The two most influential organizations to the accounting profession are responsible for the development of the Uniform Accountancy Act (UAA):
The National Association of State Boards of Accountancy (NASBA) is a nonprofit organization that provides national leadership to state boards of accountancy and promotes high standards in professional accounting. It is NASBA that is responsible for administering and scoring the CPA exam for all states and jurisdictions. In fact, 32 state boards of accountancy refer directly to NASBA’s CPA Exam Services (CPAES) to determine candidate eligibility to sit for the exam.
The American Institute of Certified Public Accountants (AICPA), originally established in 1939, is more than just the most influential and relevant professional association advocating for CPAs. AICPA is also instrumental in implementing updates to the Uniform Accountancy Act and Uniform CPA Exam as practice standards for CPAs evolve to be fully inclusive of global commerce in the 21st century.
The first joint bill designed by the two organizations to regulate the practice of public accountancy was approved in 1984 and finalized in 1997 as the Uniform Accountancy Act (UAA). The Uniform Accountancy Act includes UAA Model Rules designed to offer all jurisdictions a uniform approach to licensing CPAs. This uniformity among jurisdictions is termed substantial equivalency and involves a process comprised of three major components known as the Three Es: education, examination, and experience. The UAA also brings uniformity to the regulations governing professional practice in all jurisdictions, in part by limiting attestation and auditing functions to CPAs exclusively.

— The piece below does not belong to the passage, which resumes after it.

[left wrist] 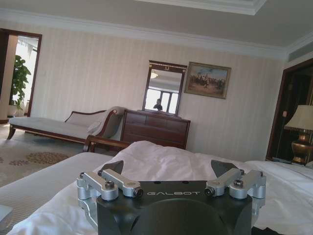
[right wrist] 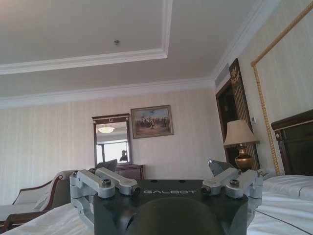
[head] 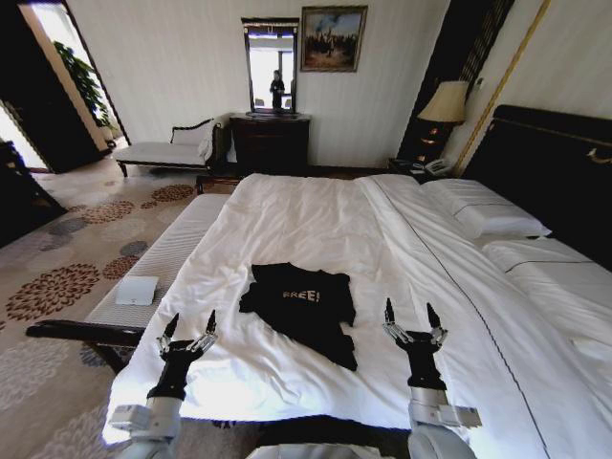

The 55 separate U.S. licensing jurisdictions —including the 50 states, the District of Columbia, Puerto Rico, Guam, the U.S. Virgin Islands, and the Commonwealth of Northern Mariana Islands—have each adapted the UAA model in a way that suits their practical and political needs. The move towards total uniformity has been a gradual one, and is, in fact, still underway as some jurisdictions still make allowances for CPAs who were educated prior to the creation and implementation of the Uniform Accountancy Act.
The UAA itself is evolving. Motivated by evidence of professional accounting practice changes that developed as a result of expanded globalization and the universal use of information technology, the AICPA and NASBA made changes to the Uniform Accountancy Act as recently as 2007, as well as changes to the Uniform CPA Exam in 2011 so as to be inclusive of International Financial Reporting Standards (IFRS).
CPA Firm Names - In late 2010, the AICPA/NASBA Uniform Accountancy Act Committee proposed UAA changes related to criteria for CPA firm names and the addition of definitions for the terms "network" and "network firm". The changes are aimed at providing language to provide guidance to state boards of accountancy and firms regarding acceptable CPA firm name configurations so as to protect the public from names which may misleading by suggesting all accountants with a firm are indeed CPAs. To date, a decision has not been announced.
Ownership of CPA Firms – There have been concerns about whether non-CPAs can be allowed ownership interests in CPA firms. In 1997, the UAA adopted a recommendation that firms marketed as CPA firms be owned by a simple majority of licensed CPAs. Most jurisdictions have adopted a provision similar to the simple majority ownership practice.